Lab: Edge Detection
CSC 295 - Computer Vision - Weinman
- Summary:
- We calculate image gradients to find edges at multiple
scales, strengths, and orientations.
Deliverables
- The Matlab script used to make your comparisons and generate all figures
- (10 points) Horizontal and vertical partial derivatives (A.5,
A.7)
Note: You may wish to place these side-by-side in the same figure
with one caption.
- (10 points) Observations of the horizontal and vertical partial derivatives
(A.6, A.8)
- (10 points) Gradient magnitude image and observations (B.2)
- (10 points) Gradient orientation image and observations (C.4,
5)
- (10 points) Multi-scale gradient magnitude and orientation images
(E.2)
Note: Using the same figure with a single caption, you may wish
to place these images together in two rows, with the scale varying
horizontally across the page.
- (10 points) Observations of multi-scale gradient magnitudes (F.1)
- (10 points) Observations of multi-scale gradient orientations (F.2)
- (10 points) Multi-scale edge images (E.4)
Note: You may wish to arrange these images into a grid, with
scale changing along the vertical axis and the threshold changing
along the horizontal. Regardles of how they are arranged, be sure
your captions are clear.
- (10 points) Multi-scale edge observations (F.3)

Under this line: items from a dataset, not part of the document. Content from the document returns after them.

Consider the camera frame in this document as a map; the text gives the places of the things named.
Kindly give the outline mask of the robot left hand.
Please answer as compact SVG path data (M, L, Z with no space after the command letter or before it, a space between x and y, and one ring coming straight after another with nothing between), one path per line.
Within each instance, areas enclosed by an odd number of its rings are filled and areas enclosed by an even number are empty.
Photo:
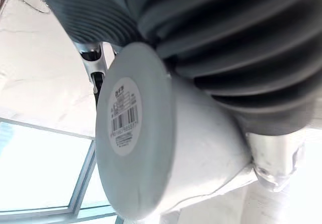
M321 0L45 0L80 50L151 46L247 134L259 182L277 192L298 169L291 135L321 92Z

- (10 points) Professionalism of write-up
Extra
- (5 points) Explanation of Laplacian zero-crossing strategy, Extra
1
- (5 points) Laplacian image, Extra 2
- (10 points) Zero-crossing (edge) image, Extra 3
Preparation
Load the following file from the MathLAN and convert it from 8-bit
to double values:
-
/home/weinman/courses/CSC295/images/bug.png
Exercises
A. Gradient Components
- Create a 1-D Gaussian kernel with variance 4 using gkern.
-
gauss = gkern(4);
- We can also create a 1-D first derivative of Gaussian kernel
with variance 4 by giving another argument to gkern that
specifies how many times we want to take the derivative:
-
dgauss = gkern(4,1);
(For completeness, you could have given the argument 0 in the previous
exercise to indicate taking the derivative zero times.)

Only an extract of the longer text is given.